* Task instructions
Reproduce each line from the records that holds "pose".
** Opening Records shown block **
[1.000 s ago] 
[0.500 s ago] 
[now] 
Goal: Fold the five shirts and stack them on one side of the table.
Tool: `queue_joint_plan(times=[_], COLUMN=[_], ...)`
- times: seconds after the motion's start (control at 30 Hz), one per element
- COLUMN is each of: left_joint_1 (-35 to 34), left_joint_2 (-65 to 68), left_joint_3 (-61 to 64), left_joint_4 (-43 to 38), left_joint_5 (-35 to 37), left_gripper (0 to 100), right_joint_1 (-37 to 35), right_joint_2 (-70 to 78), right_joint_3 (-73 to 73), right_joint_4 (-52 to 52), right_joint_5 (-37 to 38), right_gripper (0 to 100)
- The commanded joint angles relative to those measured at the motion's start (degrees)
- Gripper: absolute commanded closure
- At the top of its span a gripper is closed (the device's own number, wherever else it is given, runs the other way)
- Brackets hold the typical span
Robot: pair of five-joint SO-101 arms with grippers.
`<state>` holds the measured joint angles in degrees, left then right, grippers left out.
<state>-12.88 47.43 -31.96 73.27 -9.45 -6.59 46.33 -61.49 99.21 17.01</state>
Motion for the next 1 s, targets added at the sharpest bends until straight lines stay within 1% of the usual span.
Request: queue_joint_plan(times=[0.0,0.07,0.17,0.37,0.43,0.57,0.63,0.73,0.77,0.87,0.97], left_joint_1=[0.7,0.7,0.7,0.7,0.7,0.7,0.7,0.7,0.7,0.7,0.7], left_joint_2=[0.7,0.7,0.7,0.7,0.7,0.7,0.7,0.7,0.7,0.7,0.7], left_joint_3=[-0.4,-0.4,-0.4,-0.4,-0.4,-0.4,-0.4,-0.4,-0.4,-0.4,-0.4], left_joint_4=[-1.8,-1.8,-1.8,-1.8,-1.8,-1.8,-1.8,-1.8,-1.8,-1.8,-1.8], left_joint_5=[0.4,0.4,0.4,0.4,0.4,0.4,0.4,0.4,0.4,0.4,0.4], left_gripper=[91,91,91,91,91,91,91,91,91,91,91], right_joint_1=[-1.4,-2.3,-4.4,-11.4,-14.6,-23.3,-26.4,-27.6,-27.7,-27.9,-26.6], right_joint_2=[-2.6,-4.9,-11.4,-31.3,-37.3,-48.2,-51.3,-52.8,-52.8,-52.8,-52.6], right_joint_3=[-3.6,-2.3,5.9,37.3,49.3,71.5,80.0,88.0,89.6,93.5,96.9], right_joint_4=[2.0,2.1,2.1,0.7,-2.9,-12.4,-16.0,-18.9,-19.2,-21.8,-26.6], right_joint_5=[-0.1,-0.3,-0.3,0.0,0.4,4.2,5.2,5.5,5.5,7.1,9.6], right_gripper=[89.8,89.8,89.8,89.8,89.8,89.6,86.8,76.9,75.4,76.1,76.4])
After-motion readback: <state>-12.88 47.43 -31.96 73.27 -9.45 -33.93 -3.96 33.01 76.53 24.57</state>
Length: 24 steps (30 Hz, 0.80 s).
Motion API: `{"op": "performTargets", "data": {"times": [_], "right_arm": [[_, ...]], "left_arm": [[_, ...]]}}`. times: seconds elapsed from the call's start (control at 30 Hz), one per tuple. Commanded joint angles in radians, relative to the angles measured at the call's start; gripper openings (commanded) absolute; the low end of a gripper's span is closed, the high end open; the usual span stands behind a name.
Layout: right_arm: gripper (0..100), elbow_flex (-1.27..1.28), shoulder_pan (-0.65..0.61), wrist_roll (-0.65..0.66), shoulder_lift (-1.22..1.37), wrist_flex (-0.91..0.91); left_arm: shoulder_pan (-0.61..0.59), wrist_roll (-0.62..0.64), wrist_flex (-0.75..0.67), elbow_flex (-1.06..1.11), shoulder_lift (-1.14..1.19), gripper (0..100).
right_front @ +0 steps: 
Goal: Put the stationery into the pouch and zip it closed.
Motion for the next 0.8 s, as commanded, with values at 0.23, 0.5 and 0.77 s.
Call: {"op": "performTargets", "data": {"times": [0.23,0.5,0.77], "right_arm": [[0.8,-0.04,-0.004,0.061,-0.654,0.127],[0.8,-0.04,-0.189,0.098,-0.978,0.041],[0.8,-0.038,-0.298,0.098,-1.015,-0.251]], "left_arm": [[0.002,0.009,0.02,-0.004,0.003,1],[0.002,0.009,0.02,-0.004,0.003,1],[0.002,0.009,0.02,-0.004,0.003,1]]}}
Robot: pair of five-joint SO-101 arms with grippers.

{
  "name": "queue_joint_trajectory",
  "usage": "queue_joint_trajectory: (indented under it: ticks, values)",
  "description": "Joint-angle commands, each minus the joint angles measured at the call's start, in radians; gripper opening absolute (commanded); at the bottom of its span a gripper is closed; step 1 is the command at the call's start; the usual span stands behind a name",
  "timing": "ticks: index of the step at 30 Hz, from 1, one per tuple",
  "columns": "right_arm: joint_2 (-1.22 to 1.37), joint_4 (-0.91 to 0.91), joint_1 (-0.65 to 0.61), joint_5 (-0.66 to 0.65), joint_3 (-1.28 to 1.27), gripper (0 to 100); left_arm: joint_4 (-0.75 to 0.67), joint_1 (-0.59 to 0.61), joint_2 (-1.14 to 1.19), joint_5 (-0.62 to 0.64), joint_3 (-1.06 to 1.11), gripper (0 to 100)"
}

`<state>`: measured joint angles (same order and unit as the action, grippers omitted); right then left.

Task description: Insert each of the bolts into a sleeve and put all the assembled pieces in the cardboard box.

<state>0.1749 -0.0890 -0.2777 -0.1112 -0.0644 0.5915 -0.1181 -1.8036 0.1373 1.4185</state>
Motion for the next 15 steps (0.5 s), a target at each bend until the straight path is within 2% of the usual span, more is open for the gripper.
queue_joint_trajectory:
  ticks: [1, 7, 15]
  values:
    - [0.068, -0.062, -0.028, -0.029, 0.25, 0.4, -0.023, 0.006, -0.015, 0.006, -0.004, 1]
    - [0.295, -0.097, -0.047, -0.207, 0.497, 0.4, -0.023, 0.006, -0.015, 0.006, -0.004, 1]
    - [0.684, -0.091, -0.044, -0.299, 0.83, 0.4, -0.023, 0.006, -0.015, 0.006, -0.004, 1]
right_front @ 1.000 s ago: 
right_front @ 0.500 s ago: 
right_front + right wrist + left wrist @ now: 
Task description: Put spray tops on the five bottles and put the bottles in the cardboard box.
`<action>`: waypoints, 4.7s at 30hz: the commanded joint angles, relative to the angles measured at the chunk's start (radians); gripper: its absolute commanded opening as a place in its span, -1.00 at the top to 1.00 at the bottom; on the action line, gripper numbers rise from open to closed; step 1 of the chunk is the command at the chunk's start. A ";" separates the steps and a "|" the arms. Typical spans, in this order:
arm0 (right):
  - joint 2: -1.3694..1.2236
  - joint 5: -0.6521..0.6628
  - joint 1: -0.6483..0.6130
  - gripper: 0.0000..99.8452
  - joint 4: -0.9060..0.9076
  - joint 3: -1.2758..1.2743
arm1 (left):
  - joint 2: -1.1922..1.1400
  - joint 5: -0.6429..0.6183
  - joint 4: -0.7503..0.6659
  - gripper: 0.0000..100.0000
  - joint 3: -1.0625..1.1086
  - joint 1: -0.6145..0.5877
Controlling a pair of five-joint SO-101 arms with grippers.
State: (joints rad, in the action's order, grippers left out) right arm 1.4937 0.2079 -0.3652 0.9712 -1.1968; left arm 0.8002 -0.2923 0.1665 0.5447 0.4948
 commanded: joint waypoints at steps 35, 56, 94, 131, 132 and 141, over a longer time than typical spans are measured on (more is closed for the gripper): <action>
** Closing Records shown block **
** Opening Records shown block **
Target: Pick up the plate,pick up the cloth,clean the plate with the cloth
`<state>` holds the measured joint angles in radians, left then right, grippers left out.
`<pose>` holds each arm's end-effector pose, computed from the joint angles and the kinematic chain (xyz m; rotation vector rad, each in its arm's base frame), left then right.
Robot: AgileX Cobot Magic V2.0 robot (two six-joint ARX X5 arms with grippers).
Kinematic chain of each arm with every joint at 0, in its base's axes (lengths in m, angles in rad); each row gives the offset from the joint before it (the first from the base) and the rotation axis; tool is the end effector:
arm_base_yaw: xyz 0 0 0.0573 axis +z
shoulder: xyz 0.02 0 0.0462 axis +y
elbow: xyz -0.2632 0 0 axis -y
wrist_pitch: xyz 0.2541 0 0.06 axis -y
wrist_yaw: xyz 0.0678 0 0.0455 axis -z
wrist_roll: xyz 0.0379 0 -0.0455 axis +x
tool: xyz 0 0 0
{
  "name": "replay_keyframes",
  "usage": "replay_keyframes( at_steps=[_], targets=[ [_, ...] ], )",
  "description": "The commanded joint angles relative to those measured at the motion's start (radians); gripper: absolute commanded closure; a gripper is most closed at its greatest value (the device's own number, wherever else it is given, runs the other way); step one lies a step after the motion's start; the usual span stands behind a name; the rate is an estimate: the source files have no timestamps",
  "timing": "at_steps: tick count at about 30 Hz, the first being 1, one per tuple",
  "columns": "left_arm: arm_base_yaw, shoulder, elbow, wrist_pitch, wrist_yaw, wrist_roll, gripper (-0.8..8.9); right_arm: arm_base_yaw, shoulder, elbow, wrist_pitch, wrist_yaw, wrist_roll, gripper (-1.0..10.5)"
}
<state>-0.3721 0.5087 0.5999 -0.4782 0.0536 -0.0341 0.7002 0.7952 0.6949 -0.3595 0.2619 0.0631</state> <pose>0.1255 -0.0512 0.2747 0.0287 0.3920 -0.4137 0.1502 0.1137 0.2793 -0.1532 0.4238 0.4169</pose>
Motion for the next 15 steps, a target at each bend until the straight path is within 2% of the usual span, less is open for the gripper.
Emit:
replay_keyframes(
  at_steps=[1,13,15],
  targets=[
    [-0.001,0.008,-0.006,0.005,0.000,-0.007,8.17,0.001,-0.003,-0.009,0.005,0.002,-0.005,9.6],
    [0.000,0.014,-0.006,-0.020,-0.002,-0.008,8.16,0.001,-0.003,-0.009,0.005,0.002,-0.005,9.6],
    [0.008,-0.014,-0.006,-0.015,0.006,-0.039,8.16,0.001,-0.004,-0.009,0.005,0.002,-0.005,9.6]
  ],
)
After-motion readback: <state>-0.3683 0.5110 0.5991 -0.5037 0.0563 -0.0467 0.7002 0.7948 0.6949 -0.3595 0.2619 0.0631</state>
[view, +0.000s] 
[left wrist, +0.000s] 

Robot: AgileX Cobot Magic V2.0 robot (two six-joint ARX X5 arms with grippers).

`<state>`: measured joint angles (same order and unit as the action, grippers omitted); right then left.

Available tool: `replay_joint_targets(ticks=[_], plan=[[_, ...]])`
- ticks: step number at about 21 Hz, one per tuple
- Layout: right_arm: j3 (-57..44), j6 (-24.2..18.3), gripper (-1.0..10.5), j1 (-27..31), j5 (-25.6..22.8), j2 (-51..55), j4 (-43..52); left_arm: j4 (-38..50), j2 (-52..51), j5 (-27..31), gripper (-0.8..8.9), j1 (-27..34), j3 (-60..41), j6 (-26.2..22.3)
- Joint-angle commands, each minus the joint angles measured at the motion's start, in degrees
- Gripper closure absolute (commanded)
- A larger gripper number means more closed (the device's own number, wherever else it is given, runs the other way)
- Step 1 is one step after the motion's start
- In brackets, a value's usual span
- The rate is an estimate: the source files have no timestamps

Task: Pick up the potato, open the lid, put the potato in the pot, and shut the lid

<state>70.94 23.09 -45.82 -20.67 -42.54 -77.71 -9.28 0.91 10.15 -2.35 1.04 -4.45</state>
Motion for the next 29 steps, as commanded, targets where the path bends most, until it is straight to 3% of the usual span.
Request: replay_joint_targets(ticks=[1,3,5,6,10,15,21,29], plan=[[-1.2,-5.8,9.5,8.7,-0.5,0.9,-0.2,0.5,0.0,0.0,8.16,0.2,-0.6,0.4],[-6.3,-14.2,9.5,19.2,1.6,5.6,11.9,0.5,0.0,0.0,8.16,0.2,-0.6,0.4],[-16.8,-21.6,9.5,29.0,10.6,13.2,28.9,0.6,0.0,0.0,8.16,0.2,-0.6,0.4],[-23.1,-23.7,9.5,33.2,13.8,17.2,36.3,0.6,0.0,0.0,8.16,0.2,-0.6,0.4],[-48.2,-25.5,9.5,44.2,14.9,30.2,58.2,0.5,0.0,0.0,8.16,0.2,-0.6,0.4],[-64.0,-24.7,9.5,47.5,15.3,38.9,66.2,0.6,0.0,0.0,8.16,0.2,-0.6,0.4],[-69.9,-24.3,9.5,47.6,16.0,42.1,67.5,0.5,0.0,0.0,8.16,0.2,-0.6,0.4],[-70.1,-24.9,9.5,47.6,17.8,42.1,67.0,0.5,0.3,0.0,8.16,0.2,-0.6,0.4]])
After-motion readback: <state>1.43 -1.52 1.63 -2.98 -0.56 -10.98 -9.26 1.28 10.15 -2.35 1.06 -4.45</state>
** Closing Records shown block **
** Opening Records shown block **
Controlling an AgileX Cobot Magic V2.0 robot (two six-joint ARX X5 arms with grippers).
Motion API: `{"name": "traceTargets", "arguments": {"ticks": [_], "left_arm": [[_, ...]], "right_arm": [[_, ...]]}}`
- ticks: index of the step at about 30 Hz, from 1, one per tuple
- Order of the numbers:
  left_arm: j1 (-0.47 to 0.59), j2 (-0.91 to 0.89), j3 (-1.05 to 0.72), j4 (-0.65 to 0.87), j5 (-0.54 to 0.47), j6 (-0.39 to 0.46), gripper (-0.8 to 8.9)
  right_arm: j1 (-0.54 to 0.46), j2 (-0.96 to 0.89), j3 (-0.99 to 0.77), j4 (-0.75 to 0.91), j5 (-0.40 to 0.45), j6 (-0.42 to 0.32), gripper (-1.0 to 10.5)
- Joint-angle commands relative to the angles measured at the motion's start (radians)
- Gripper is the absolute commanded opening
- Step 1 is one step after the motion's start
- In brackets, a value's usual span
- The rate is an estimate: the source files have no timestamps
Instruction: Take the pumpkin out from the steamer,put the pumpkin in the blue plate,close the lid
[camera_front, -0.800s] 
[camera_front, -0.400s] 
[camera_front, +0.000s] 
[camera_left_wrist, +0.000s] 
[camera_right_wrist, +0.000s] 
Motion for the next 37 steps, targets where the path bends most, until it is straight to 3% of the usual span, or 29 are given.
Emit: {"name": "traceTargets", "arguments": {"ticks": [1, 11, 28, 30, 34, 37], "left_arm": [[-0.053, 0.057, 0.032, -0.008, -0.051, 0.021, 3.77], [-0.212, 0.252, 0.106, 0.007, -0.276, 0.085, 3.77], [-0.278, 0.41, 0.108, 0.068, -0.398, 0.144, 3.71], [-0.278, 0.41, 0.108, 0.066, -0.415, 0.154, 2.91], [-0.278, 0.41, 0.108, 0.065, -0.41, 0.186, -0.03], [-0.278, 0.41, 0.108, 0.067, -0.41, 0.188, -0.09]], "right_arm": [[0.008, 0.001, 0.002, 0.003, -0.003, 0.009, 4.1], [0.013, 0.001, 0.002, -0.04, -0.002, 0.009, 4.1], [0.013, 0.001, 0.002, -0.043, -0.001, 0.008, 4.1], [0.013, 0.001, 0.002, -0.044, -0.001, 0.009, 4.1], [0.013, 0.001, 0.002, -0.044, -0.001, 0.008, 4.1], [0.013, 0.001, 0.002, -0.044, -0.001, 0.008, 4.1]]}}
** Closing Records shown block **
* Answer section
`<pose>` holds each arm's end-effector pose, computed from the joint angles and the kinematic chain (xyz m; rotation vector rad, each in its arm's base frame), left then right.
<state>-0.3721 0.5087 0.5999 -0.4782 0.0536 -0.0341 0.7002 0.7952 0.6949 -0.3595 0.2619 0.0631</state> <pose>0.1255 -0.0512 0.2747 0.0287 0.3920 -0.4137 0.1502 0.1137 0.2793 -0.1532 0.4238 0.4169</pose>

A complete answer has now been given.